*What you will do*.
The listing that follows must be given again in full and exactly.

*Listed records*.
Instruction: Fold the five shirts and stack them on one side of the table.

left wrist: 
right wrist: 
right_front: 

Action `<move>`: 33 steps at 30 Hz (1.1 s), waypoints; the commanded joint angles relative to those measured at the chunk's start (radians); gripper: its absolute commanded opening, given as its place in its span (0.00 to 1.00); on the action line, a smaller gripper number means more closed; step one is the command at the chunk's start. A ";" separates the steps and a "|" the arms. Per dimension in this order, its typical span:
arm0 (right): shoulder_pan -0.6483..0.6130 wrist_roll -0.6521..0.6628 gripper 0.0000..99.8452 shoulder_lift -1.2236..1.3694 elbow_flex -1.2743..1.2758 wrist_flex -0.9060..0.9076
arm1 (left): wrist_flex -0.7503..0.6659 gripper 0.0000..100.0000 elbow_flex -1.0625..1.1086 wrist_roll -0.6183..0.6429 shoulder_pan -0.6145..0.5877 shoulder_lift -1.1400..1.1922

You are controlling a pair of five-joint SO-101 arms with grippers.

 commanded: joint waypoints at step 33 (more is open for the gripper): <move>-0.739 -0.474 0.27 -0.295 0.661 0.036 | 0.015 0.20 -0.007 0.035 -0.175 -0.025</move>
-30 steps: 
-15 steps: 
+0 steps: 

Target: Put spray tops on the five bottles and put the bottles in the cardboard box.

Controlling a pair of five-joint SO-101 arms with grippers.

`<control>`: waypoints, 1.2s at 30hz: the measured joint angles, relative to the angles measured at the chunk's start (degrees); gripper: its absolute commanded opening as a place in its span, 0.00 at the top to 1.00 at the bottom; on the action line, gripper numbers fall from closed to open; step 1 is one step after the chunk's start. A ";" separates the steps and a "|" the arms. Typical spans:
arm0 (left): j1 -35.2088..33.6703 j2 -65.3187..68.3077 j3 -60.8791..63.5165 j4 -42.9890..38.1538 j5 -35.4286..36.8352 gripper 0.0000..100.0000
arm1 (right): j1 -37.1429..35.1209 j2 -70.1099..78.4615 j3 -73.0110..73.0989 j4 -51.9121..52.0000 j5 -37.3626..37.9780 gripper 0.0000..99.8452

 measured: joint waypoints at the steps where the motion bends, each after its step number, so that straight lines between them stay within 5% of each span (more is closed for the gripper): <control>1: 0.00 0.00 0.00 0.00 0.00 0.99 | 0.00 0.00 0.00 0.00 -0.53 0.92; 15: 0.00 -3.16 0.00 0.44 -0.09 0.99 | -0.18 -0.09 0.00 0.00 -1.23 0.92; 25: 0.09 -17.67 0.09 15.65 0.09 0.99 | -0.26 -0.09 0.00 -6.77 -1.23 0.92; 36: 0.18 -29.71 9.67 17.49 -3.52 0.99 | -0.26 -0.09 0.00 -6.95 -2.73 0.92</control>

*Exercise response*.
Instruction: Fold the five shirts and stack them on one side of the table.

left wrist: 
right wrist: 
right_front: 

Action `<move>`: 33 steps at 30 Hz (1.1 s), waypoints; the commanded joint angles relative to those measured at the chunk's start (radians); gripper: its absolute commanded opening, given as its place in its span (0.00 to 1.00); on the action line, a smaller gripper number means more closed; step one is the command at the chunk's start. A ";" separates the steps and a "|" the arms. Per dimension in this order, its typical span:
arm0 (right): shoulder_pan -0.6483..0.6130 wrist_roll -0.6521..0.6628 gripper 0.0000..99.8452 shoulder_lift -1.2236..1.3694 elbow_flex -1.2743..1.2758 wrist_flex -0.9060..0.9076
arm1 (left): wrist_flex -0.7503..0.6659 gripper 0.0000..100.0000 elbow_flex -1.0625..1.1086 wrist_roll -0.6183..0.6429 shoulder_pan -0.6145..0.5877 shoulder_lift -1.1400..1.1922

You are controlling a pair of five-joint SO-101 arms with grippers.

 commanded: joint waypoints at step 33 (more is open for the gripper): <move>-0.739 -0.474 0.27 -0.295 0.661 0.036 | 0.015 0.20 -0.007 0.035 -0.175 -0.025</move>
-30 steps: 
-15 steps: 
+0 steps: 

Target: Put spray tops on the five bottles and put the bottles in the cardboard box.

Controlling a pair of five-joint SO-101 arms with grippers.

`<control>`: waypoints, 1.2s at 30hz: the measured joint angles, relative to the angles measured at the chunk's start (degrees); gripper: its absolute commanded opening as a place in its span, 0.00 at the top to 1.00 at the bottom; on the action line, gripper numbers fall from closed to open; step 1 is one step after the chunk's start. A ";" separates the steps and a "|" the arms. Typical spans:
arm0 (left): j1 -35.2088..33.6703 j2 -65.3187..68.3077 j3 -60.8791..63.5165 j4 -42.9890..38.1538 j5 -35.4286..36.8352 gripper 0.0000..100.0000
arm1 (right): j1 -37.1429..35.1209 j2 -70.1099..78.4615 j3 -73.0110..73.0989 j4 -51.9121..52.0000 j5 -37.3626..37.9780 gripper 0.0000..99.8452

 measured: joint waypoints at the steps where the motion bends, each after its step number, so that straight lines between them stay within 5% of each span (more is closed for the gripper): <control>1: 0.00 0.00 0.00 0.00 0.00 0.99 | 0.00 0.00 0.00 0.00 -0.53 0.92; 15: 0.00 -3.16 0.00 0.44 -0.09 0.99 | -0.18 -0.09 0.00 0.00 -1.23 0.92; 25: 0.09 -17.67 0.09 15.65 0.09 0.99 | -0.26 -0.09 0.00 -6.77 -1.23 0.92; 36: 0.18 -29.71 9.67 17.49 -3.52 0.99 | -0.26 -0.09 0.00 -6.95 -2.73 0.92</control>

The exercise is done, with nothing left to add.